:: Exercise ::
Go over the data and keep only the lines that include "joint".

:: Supplied information ::
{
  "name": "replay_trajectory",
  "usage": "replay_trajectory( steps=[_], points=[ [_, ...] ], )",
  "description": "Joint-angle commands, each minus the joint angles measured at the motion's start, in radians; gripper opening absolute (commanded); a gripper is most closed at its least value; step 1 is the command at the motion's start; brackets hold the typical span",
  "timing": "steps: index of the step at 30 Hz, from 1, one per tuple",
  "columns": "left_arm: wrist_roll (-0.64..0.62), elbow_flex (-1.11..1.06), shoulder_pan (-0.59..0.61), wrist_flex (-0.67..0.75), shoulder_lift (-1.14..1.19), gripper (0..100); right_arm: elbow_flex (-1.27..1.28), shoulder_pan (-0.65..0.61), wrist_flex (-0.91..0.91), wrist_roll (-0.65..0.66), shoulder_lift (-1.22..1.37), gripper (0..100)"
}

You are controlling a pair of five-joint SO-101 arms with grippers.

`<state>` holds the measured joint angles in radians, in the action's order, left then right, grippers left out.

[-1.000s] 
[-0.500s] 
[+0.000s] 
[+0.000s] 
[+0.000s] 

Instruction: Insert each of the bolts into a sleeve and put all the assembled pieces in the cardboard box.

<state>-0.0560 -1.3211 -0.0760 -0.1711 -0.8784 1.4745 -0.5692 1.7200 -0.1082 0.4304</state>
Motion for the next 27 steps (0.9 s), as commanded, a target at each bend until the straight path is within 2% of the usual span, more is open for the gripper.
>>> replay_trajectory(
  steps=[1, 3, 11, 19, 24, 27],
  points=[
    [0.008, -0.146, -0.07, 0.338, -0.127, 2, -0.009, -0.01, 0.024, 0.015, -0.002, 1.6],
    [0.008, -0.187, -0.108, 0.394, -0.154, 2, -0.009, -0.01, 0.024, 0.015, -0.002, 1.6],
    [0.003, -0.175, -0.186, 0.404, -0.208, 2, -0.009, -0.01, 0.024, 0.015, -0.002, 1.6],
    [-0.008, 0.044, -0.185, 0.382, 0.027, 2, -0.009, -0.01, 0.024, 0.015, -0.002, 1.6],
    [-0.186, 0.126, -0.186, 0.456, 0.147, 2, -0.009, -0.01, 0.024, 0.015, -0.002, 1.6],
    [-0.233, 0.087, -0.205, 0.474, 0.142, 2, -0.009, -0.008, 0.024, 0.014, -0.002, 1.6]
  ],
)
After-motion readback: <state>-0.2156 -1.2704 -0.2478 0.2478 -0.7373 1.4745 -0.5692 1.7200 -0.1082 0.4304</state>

:: Exercise solution ::
  "description": "Joint-angle commands, each minus the joint angles measured at the motion's start, in radians; gripper opening absolute (commanded); a gripper is most closed at its least value; step 1 is the command at the motion's start; brackets hold the typical span",
You are controlling a pair of five-joint SO-101 arms with grippers.
`<state>` holds the measured joint angles in radians, in the action's order, left then right, grippers left out.

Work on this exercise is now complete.